═════ Dataset extract ═════
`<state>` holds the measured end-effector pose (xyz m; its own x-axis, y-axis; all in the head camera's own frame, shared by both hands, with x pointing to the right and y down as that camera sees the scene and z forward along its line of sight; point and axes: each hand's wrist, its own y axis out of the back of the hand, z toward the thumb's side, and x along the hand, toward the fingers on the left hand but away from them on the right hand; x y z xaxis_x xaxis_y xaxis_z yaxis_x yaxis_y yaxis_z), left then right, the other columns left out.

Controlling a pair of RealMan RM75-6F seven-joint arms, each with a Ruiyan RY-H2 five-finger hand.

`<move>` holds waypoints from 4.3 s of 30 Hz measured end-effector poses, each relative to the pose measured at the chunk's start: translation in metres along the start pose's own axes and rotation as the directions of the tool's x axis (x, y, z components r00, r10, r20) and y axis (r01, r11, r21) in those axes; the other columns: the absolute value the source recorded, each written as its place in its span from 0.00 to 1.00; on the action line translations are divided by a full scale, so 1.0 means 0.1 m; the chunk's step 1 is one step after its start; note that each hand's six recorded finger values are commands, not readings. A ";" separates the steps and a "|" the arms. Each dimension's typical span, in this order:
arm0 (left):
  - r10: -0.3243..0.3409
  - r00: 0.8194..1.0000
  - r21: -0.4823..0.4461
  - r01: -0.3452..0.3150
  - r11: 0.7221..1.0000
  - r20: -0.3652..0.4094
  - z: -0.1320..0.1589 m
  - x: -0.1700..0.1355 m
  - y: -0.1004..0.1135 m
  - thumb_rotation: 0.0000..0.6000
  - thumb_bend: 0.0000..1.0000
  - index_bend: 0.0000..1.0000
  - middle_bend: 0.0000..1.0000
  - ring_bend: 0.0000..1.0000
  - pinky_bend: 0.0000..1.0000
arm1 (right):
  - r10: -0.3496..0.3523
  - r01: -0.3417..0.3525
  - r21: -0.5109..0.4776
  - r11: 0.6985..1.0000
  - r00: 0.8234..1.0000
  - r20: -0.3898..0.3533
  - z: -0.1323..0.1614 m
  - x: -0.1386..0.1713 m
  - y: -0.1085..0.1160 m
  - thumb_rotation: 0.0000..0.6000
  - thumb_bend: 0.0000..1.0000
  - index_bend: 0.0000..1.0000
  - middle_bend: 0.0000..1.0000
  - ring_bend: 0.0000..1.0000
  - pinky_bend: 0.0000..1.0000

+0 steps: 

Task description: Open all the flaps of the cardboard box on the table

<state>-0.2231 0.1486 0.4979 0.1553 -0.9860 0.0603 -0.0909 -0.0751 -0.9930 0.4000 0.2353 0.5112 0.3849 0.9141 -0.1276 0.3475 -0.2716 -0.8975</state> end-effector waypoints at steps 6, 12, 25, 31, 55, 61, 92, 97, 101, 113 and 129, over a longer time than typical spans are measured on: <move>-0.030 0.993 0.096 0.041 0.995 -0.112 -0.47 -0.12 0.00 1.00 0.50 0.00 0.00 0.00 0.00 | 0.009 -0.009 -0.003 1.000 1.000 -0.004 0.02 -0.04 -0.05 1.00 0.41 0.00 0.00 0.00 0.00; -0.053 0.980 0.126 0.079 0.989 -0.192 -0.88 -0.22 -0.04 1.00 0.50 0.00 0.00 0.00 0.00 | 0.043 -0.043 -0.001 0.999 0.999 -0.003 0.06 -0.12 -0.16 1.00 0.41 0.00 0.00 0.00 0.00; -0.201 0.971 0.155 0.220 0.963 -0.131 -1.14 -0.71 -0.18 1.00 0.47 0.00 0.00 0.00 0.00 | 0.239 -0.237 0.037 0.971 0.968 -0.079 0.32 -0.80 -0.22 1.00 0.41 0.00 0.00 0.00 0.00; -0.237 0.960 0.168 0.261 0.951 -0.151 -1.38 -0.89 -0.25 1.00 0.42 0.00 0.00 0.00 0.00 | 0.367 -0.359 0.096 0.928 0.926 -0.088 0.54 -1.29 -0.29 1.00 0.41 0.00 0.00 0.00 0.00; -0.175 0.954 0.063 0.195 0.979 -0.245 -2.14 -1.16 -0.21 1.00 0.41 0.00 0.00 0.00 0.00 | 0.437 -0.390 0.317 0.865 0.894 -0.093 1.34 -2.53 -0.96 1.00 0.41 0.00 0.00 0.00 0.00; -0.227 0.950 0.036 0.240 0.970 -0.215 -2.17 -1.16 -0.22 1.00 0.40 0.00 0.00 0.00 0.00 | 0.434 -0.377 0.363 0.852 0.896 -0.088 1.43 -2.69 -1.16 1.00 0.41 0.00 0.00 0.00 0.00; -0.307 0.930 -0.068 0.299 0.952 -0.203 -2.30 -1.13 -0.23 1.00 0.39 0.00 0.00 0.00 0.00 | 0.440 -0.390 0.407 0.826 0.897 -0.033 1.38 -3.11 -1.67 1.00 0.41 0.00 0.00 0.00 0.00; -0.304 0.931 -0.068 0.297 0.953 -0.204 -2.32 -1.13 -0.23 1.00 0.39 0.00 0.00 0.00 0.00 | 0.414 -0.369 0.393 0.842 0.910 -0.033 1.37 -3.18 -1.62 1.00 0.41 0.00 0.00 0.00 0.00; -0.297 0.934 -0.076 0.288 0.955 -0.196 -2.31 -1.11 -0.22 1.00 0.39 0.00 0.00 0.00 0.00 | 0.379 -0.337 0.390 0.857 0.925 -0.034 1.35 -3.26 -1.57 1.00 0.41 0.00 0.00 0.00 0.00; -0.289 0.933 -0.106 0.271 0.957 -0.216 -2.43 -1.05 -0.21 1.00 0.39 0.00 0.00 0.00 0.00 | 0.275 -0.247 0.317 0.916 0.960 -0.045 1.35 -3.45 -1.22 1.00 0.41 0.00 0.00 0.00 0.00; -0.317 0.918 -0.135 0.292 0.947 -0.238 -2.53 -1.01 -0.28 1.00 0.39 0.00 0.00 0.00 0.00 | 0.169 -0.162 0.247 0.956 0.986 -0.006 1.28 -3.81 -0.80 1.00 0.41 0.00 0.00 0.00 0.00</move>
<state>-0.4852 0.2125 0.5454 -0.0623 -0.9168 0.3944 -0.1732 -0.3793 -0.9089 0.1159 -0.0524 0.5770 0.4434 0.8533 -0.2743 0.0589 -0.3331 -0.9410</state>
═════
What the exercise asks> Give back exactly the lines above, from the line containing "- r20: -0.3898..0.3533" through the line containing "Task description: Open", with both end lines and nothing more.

Answer space>
  - r20: -0.3898..0.3533
  - z: -0.1323..0.1614 m
  - x: -0.1386..0.1713 m
  - y: -0.1085..0.1160 m
  - thumb_rotation: 0.0000..0.6000
  - thumb_bend: 0.0000..1.0000
  - index_bend: 0.0000..1.0000
  - middle_bend: 0.0000..1.0000
  - ring_bend: 0.0000..1.0000
  - pinky_bend: 0.0000..1.0000

+0 steps: 

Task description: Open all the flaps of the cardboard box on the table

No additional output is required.